Consumer Corner is BACK in 2025!  We’ve updated our platform with new features, making it easier to search content, find you favorite past posts and revisit missed conversations. All content since 2020 remains available, and we’re building on those discussions with fresh insights. 

Over the past five years, we’ve explored decision-making, market dynamics (both intentional and unexpected) and the role of data and analytics in driving business choices. In 2025, we’re back to a monthly posting schedule and the same core mission: to challenge how consumer research, human behavior and economics inform decision-making. Lessons can be learned from non-traditional places, such as customer service, social media algorithms, even casinos. What insights can we apply to agribusiness? Let’s keep exploring.

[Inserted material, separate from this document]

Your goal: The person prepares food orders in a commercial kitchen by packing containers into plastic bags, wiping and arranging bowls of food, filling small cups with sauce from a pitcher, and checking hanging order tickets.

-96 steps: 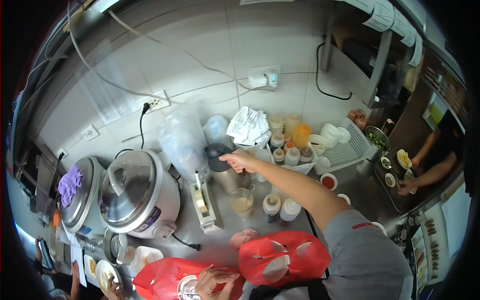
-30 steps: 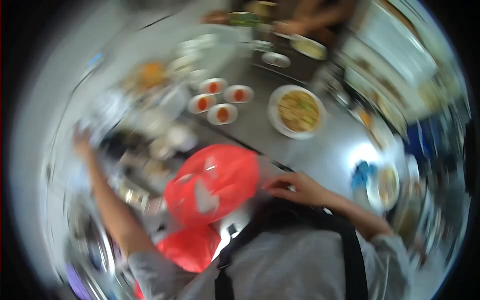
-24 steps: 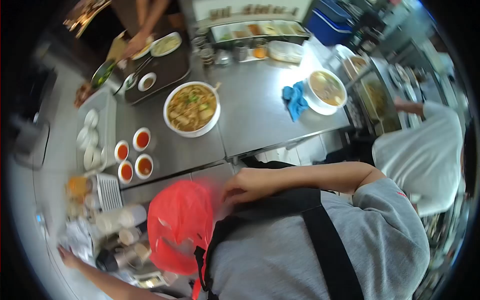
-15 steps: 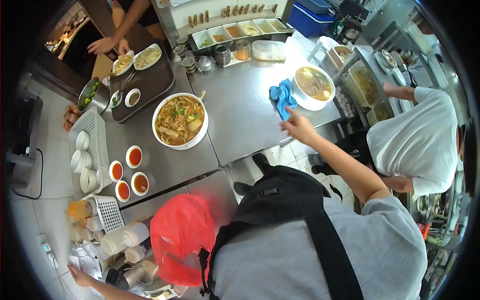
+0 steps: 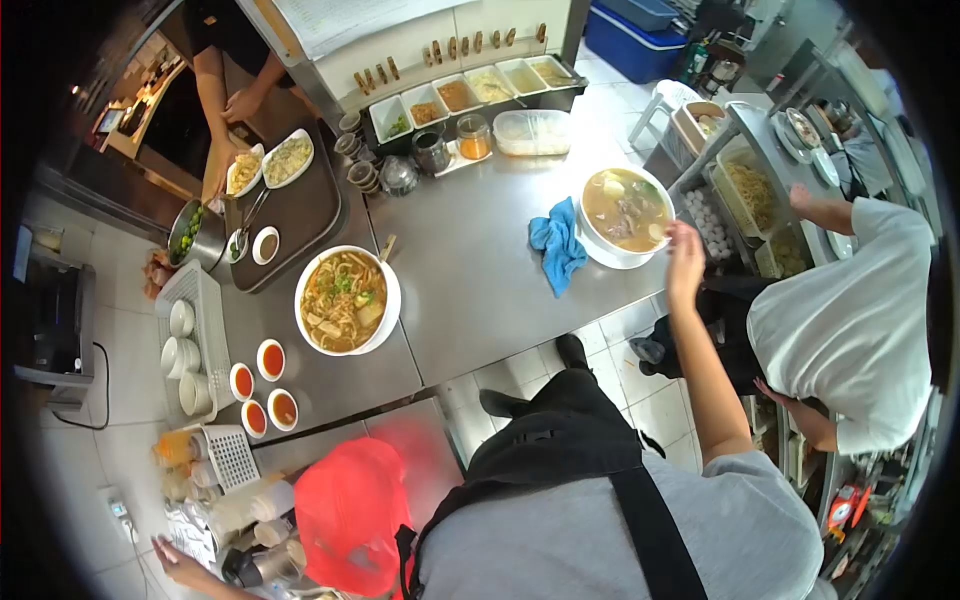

Acknowledgements: Thank you to Dr. Nicole Olynk Widmar, Dr. Valerie Kilders, Dr. Chad Fiechter, Austin B. Berenda, Anam Ali, Alyx Fisk, Dr. Zack Neuhofer, and Owen Zakrzewski for their help in data collection and/or conceptualization.

February might be the shortest month of the year, but it contains two notable dates which are culturally linked to indulgence (and potentially overindulgence) of alcoholic beverages: Superbowl Sunday and Valentine’s Day. These events are celebrated with festivities that often including (responsible) drinking. Furthermore, references of holidays and related celebrations are common in online and social media data.

The alcohol industry in the U.S. holds significant social and economic influence, with a long-standing presence in  advertising, holiday celebrations, and many Americans report drinking alcohol on a weekly basis (Gallup, 2024). Surveys of alcohol use in the U.S. since the 1970s have consistently found that roughly 60% of adults consume alcoholic beverages. However, breaking this down by age shows us that the rate of 18- to 34-year-olds drinking has fallen around 10% since the early 2000s (from 72% to 62%), while drinking among adults 55 and older has increased from 49% to 59% (Gallup, 2023).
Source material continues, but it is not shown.